No Escape for Turkmen Ambassador

Suspicions are growing that security forces could have used envoy’s family members as hostages to force him to return home after defection.

No Escape for Turkmen Ambassador

Suspicions are growing that security forces could have used envoy’s family members as hostages to force him to return home after defection.

The surprise defection of Turkmenistan’s ambassador to Brussels was followed by an even greater mystery when he turned up in Ashgabat – under arrest.


News of ambassador Niazklych Nurklychev’s reappearance came in a tersely-worded decree signed by President Saparmurat Niazov, known as Turkmenbashi (“Leader of the Turkmen”) on November 29, sacking the envoy and depriving him of his diplomatic rank and all his awards.


IWPR has learned from a police source in Turkmenistan that Nurklychev is currently under house arrest in Ashgabat, and is the subject of a criminal investigation.


It is unclear when Nurklychev returned to Ashgabat, but according to the opposition website Gundogar (www.gundogar.org), he defected in Belgium about ten days before the decree was issued.


He reportedly made the decision to jump ship after receiving urgent orders to return home for consultations. Instead of complying, he applied for political asylum in a so far unidentified European country.


One theory floated by the Gundogar site is that Nurklychev feared he would be made the scapegoat for a damaging resolution passed by the United Nations General Assembly, condemning the Turkmen government for its dismal human rights record and demanding it release all prisoners of conscience.


As the November 18 resolution had been put forward to the UN by European Union members, it was felt that as ambassador in Brussels, Nurklychev should have been in a position to block it.


According to Gundogar, foreign minister Rashid Meredov and Turkmenistan’s permanent representative at the UN, Aksoltan Ataeva, heaped all the blame for the diplomatic embarrassment on Nurklychev when they reported to Turkmenbashi.


“Nurklychev’s mistake was his inability to halt the EU initiative,” leading Turkmen émigré Khudaiberdy Orazov said in an interview for Russia’s Nezavisimaya Gazeta. “It’s quite simple: it is not that the [human rights] situation in the country is catastrophic; it is the ambassador who is bad because he was unable to convince the Europeans that people are living a good life under Turkmenbashi’s regime.”


Another “mistake” may have been for Nurklychev to attempt to escape when there were still ways for Turkmenistan’s ruthless security services to get to him.


Although the ambassador’s immediate family were with him in Belgium, he has other relatives living in Ashgabat, some in senior government posts.


IWPR’s police source in Ashgabat said he believed the threat of reprisals against family members could have forced Nurklychev to return home.


“It was ill-considered on Nurklychev’s part to ask for political asylum in Europe when he had close relatives in Turkmenistan,” said the source, who requested anonymity. “The harshest forms of persecution are used against relatives of disgraced officials. I think it was by using this threat that Turkmen secret services forced Nurklychev to return to Ashgabat.
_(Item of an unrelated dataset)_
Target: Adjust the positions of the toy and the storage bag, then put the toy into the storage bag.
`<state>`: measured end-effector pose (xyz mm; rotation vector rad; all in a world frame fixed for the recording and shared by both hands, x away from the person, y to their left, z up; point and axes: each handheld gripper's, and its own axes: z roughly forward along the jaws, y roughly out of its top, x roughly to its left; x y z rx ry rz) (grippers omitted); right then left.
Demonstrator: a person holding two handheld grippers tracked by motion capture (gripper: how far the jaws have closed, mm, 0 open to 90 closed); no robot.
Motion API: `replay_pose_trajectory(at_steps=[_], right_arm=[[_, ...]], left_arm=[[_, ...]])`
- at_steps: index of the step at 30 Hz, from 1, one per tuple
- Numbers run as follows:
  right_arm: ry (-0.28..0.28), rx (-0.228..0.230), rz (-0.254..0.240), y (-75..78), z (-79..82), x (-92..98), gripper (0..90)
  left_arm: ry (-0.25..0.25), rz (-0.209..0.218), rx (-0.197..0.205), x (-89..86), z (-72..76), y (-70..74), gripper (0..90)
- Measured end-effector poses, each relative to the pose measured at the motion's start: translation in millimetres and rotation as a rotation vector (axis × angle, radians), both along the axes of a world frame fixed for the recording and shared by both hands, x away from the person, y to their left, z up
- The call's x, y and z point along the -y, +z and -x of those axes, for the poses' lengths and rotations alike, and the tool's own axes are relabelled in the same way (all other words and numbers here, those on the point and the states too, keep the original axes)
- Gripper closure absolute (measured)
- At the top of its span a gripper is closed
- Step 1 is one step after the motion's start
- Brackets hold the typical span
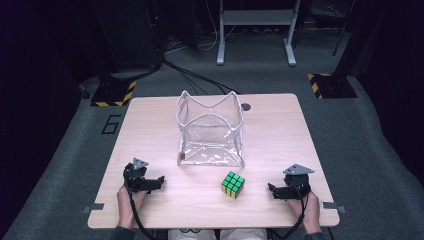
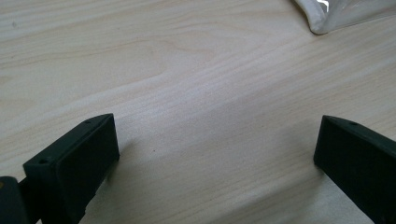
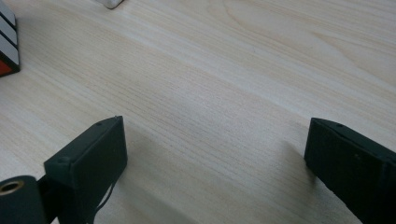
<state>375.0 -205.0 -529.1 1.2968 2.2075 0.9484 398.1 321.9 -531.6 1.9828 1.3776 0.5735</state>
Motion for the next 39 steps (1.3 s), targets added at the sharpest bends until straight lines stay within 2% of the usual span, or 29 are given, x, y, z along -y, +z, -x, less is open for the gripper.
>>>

“Although his wife and children were together with him, he has brothers, sisters, their children, and his own parents as well. You know, security officers have a saying, ‘If all else fails, everyone’s got a mother’.”


Nurklychev’s attempt to get away from the country he represented was nothing new for Turkmenistan, since there have been four previous defections in the last three years.


The highest-profile case was the first, when Boris Shikhmuradov, a former foreign minister, defected in November 2001 while serving as ambassador in China. He was subsequently arrested in Turkmenistan, and sentenced to life imprisonment for an alleged assassination attempt on Turkmenbashi in November 2002.


A month after Shikhmuradov went, Ambassador Nurmukhammed Khanamov defected from his post in Turkey. In spring 2003, Chary Babaev sought political asylum from the British government after leaving his London posting, and in summer the same year Toili Kurbanov fled with his family from the Turkmen embassy in Armenia.


These incidents prompted the Turkmen present to issue an edict that diplomat’s families should remain behind. The ruling dates from March 2004, so presumably did not apply to Nurklychev if he had already brought his family to Brussels.


Relatives, acquaintances, even neighbours of those who fall foul of Turkmenbashi can expect rough treatment.


A young Ashgabat man told IWPR how he was held for a month simply because they had once lived near Shikhmuradov, “After the so-called assassination attempt…. three of my friends and I were held at a National Security Committee [NSC] detention centre for a month, simply because we lived on the same street as the main suspect, Boris Shikhmuradov, and were friends with his nephew.


“I don’t want to recall the way we were treated. It was only a month later that the NSC realised that we truly didn’t know anything and were of no interest to them, and released us. They didn’t apologise, and they even threatened that we shouldn’t complain about what had happened, otherwise we’d really get it. That’s the sort of humane country we live in.”


Murad Novruzov is the pseudonym for a journalist in Ashgabat.